Even if you spent most of June 2015 in a cave, it was difficult to miss that it was a very wet month. Blair County's resident meteorologist Joe Murgo recently noted that it was the second wettest June on record. The wettest was in 1972 when we were inundated with more than fifteen inches of rain, nearly half of that from Hurricane Agnes. While riverside communities like Johnstown and Harrisburg expect problems during such events, even places at the headwaters of the Susquehanna and Ohio rivers were swamped. It was one of the worst floods in Altoona's history.
Agnes became a tropical depression near the Yucatan Peninsula and went northward through the Gulf of Mexico. Had it stayed on land it would have just been another rain storm by the time it hit the Northeast. But it wandered back into the western Atlantic off the coast of South Carolina and intensified before turning westward into Pennsylvania. Parts of northeastern Pennsylvania were especially hard hit, part of Schuylkill County getting more than fifteen inches of rain, washing away a cemetery in the town of Forty Fort, dumping caskets and body parts in people's yards downstream.

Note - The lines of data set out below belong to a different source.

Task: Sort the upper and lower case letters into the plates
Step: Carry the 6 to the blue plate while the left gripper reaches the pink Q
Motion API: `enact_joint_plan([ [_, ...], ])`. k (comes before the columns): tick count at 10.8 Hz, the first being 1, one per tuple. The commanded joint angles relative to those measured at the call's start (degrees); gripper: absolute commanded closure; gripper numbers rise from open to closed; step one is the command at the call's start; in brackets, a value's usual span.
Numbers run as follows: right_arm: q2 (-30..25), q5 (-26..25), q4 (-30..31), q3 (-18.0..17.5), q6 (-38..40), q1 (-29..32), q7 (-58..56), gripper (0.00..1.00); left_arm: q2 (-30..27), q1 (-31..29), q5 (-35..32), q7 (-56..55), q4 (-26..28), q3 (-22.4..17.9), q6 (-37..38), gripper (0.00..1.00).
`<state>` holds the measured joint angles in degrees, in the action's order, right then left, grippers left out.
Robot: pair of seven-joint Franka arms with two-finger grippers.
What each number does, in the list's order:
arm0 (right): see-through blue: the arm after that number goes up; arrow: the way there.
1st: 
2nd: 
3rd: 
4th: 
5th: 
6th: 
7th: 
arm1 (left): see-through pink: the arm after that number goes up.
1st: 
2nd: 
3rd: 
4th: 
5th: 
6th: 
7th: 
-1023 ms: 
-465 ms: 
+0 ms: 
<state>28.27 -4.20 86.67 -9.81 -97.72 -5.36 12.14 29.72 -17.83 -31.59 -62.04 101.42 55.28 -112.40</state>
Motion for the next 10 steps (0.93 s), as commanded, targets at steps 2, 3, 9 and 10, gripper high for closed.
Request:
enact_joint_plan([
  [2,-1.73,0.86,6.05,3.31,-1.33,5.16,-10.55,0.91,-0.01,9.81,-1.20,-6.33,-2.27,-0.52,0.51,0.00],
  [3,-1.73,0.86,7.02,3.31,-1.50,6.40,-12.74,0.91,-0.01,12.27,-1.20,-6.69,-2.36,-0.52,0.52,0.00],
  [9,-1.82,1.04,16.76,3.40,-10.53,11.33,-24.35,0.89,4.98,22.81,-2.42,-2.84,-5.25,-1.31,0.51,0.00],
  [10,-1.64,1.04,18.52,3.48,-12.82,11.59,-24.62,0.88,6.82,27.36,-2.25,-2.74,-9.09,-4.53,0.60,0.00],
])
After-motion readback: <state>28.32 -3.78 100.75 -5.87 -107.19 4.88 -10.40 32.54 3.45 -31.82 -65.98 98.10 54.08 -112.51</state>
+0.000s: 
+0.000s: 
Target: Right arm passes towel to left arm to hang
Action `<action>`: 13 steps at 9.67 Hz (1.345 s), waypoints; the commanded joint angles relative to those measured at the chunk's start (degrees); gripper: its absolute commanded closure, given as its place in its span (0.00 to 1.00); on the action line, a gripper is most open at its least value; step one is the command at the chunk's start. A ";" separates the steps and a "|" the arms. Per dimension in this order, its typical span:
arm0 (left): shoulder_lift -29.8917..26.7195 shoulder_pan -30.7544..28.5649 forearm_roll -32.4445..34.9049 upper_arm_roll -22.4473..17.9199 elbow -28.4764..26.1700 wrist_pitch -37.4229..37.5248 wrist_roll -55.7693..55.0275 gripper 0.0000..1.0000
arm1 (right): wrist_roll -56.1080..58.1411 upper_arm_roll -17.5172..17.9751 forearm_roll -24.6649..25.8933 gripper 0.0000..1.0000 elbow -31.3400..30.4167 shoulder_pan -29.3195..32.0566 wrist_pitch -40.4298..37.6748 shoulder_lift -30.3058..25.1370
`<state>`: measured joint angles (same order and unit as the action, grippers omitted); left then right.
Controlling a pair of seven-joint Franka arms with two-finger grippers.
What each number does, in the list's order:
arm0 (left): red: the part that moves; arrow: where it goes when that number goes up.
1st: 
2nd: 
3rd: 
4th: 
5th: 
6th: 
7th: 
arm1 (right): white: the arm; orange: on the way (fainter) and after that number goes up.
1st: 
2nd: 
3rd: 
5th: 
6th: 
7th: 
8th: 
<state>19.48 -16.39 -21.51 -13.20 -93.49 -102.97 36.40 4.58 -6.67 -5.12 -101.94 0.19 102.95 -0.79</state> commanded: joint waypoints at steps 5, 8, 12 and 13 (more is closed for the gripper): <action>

While the remnants of Hurricane Bill brought some heavy rain in this second wettest June of all time, Bill was on dry land for several days before arriving in Pennsylvania. While it still brought a rainy day, Bill was not the reason we had such a wet June. What brought so much precipitation this June was the persistence of the rainy weather. Some parts of Blair County got rain on twenty of June's thirty days. (An average June has six rainy days.) Yet surprisingly, flooding was not as widespread this June as one might have expected for a record-breaking month.
Rain in Pennsylvania typically comes from two sources in the summer, frontal lifting and thermal convection. Frontal lifting (more often associated with steady, widespread rain) occurs when warm air is forced up colder, denser air. Moisture in that air condenses when the air cools as it is lifted into cold air higher up in the atmosphere. Thermal convection brings the pop-up storms we experience when air is very warm and moisture laden (usually when we are under the influence of air from the sultry Gulf of Mexico).
This June had a bit of both of these and we didn't go long between the rainy spells brought about by either rain-producing mechanism. Both kinds of rain storms can bring flooding and that flooding can be as different as the rain storms that make them. The typical heavy showers and thunderstorms of summer usually cause flash flooding, while long periods of steady rain bring larger scale river flooding. Both types of floods are made worse by paving and building over large expanses of land that previously absorbed rain water. While most county conservation districts require and oversee larger scale storm water management efforts, much can be done collectively by homeowners and other small scale property owners.